Troubleshooting `data-server-rebuild-ansible` Pipeline Failures
The data-server-rebuild-ansible
pipeline periodically rebuilds the Patroni “data analytics” replica VMs in the
gitlab-db-benchmarking GCP project from fresh production snapshots. Each
shard (main, ci, sec, test) refreshes the data disk on a corresponding
patroni-*-data-analytics-01-db-db-benchmarking VM in us-east1-c and is
then promoted out of standby so analytics queries hit recent-ish data.

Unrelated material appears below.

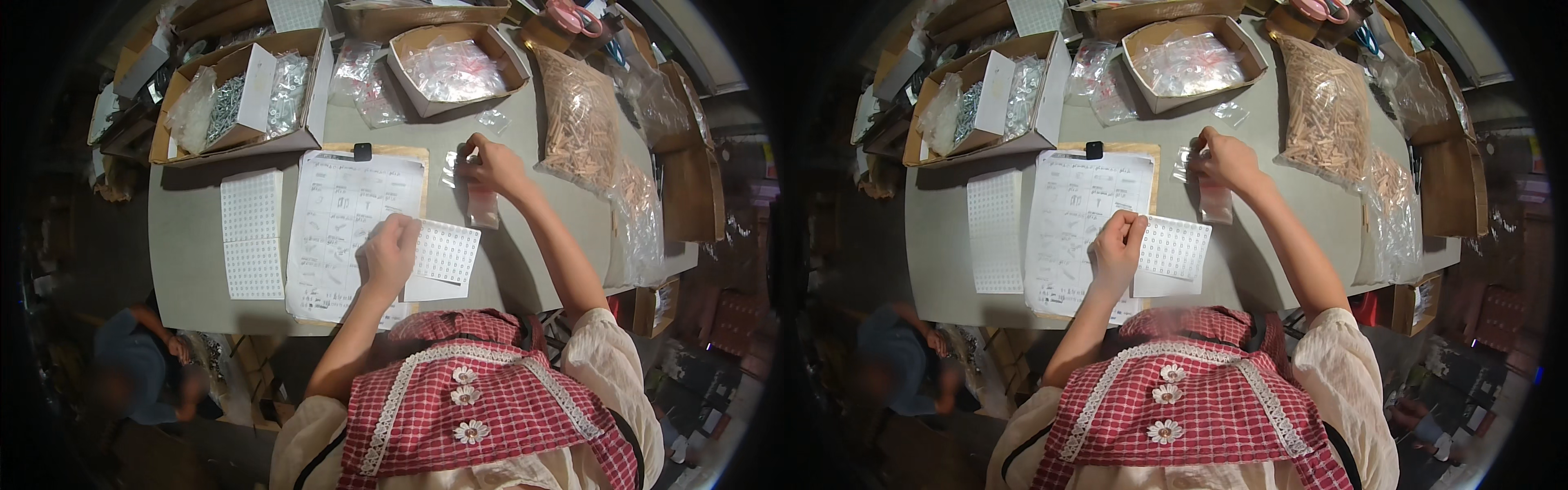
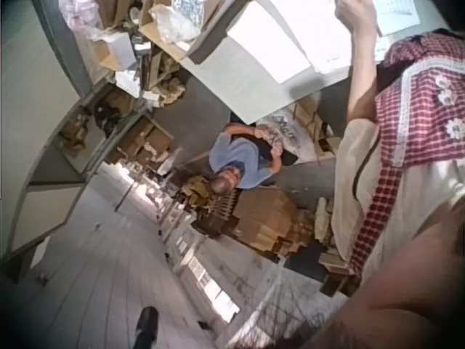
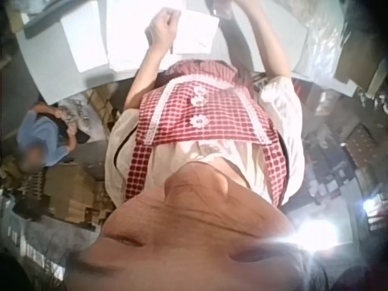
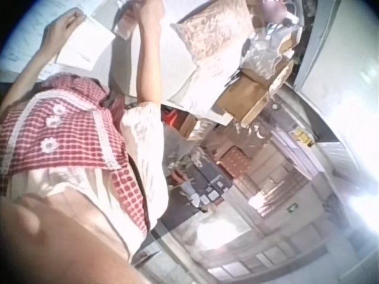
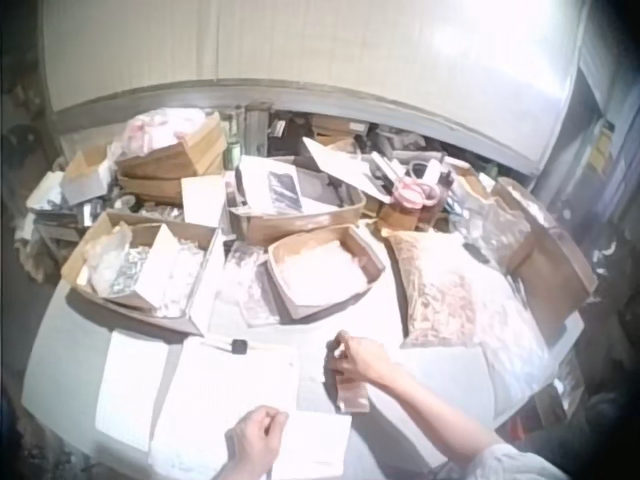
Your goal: The person repeatedly peels small round stickers from a sheet and affixes them to small clear plastic bags on a table. The person handles the sticker sheet and bags by hand, placing each labeled bag into a nearby cardboard box.
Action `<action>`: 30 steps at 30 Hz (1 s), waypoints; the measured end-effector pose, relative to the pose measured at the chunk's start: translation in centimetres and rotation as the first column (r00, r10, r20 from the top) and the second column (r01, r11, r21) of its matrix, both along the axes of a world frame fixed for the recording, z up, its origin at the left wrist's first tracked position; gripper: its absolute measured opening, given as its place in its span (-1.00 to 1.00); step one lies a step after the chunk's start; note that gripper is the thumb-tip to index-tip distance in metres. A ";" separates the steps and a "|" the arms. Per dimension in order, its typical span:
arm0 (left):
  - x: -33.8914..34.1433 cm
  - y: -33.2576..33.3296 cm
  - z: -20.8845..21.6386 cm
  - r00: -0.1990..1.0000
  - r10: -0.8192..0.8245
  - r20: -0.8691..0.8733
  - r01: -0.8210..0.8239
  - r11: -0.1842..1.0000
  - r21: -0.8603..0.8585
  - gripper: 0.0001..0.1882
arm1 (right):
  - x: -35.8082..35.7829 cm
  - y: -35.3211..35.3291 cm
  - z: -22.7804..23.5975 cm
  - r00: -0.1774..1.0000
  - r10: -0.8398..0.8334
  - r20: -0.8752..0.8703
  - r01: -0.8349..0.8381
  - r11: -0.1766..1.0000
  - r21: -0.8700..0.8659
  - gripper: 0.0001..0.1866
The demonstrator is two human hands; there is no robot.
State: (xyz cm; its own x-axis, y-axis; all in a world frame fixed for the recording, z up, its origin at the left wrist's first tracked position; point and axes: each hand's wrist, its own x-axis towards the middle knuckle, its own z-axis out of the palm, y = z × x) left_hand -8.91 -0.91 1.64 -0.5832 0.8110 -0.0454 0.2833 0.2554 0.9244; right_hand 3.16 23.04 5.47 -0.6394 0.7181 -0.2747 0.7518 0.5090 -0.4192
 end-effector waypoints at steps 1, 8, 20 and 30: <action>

These are internal data-analytics replicas, not customer-facing. Failures typically map to severity-4 and do not affect production traffic. There is no alerting tied to this pipeline; incidents are filed manually after a failed pipeline is noticed.
Mental Model
Section titled “Mental Model”The pipeline runs three playbooks in order, against a target VM that is expected to be already running:
| Stage | Playbook | Where it runs | What it does |
|---|---|---|---|
replacedisk | disableservices.yml | on the VM | Wait for SSH (1200s timeout), stop patroni/pgbouncer |
replacedisk | gcpdiskreplace.yml | on localhost | Stop VM, detach …-data disk, delete it, create from snapshot, attach, start VM |
postscript | rebuild.yml | on the VM | Wait for SSH, reset patroni state, start postgres, promote out of standby |
Only gcpdiskreplace.yml ever stops or starts the VM. No playbook is designed
to cold-start a VM that is already TERMINATED when the pipeline begins.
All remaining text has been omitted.